§ **About this exercise**:
Search the records for the word "dark" and pick out every line that has it.

§ **Records from a data source**:
---*---

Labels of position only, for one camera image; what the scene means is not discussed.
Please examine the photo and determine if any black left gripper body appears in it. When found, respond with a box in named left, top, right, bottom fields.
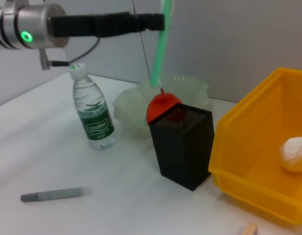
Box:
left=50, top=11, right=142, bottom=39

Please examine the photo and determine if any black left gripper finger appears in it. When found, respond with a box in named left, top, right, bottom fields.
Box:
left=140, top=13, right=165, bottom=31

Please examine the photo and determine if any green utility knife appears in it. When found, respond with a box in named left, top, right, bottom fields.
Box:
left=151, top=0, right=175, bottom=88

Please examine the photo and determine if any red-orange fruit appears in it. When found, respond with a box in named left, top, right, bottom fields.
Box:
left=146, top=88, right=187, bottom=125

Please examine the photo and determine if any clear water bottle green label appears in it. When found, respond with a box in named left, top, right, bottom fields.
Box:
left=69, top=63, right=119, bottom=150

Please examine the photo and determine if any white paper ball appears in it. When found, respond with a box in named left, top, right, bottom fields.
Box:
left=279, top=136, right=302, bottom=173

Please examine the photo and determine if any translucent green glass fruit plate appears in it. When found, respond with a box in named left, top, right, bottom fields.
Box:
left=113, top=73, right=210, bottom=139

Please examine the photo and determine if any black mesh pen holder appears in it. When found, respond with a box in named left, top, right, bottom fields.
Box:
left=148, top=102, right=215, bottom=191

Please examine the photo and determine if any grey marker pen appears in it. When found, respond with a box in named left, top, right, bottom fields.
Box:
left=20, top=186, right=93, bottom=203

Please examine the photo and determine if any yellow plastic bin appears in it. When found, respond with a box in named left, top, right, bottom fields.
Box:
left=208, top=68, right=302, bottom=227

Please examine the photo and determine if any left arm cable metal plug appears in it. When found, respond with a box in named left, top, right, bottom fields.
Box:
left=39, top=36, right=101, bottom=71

---*---

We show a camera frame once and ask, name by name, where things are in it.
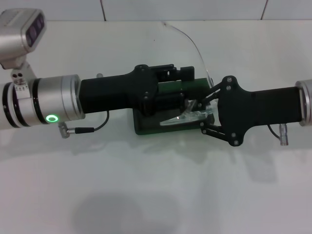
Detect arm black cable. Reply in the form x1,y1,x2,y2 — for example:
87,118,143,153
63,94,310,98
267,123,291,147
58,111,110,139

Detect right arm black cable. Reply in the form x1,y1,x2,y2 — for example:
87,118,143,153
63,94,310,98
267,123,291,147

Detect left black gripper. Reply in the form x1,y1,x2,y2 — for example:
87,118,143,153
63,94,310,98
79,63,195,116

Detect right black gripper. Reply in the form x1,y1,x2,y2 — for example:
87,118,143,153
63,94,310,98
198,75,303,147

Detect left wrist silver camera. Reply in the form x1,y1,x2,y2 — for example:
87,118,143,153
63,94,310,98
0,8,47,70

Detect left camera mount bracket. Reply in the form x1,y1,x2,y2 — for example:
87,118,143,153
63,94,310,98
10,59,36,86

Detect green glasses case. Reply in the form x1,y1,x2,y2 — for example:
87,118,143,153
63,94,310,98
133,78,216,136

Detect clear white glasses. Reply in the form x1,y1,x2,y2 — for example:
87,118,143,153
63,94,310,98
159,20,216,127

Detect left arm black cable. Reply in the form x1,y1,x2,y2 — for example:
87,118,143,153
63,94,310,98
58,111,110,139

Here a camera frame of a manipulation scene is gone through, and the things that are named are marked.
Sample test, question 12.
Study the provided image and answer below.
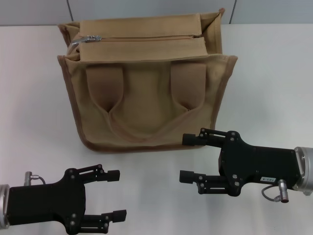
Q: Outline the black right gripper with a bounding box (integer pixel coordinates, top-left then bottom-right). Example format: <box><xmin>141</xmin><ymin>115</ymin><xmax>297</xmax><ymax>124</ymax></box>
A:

---*---

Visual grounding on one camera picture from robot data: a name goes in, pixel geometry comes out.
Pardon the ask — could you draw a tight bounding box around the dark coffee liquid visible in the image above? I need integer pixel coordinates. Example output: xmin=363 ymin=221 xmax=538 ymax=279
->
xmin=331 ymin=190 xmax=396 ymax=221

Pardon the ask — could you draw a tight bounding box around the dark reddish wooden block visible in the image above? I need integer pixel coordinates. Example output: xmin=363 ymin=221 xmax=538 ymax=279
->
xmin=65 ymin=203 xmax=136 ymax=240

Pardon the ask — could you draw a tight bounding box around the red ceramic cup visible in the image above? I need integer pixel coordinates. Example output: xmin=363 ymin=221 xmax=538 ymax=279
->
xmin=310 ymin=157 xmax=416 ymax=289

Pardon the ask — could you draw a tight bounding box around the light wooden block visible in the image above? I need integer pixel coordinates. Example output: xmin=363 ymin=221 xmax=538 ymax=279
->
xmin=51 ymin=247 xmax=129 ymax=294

---*---

§ **Result of this task**:
Pardon the ask — could you draw a tight bounding box around the dark coffee liquid visible in the image above? I need integer pixel coordinates. Example output: xmin=363 ymin=221 xmax=538 ymax=279
Pardon the ask — could you draw a tight bounding box around the dark reddish wooden block visible in the image above? I need integer pixel coordinates. Example output: xmin=363 ymin=221 xmax=538 ymax=279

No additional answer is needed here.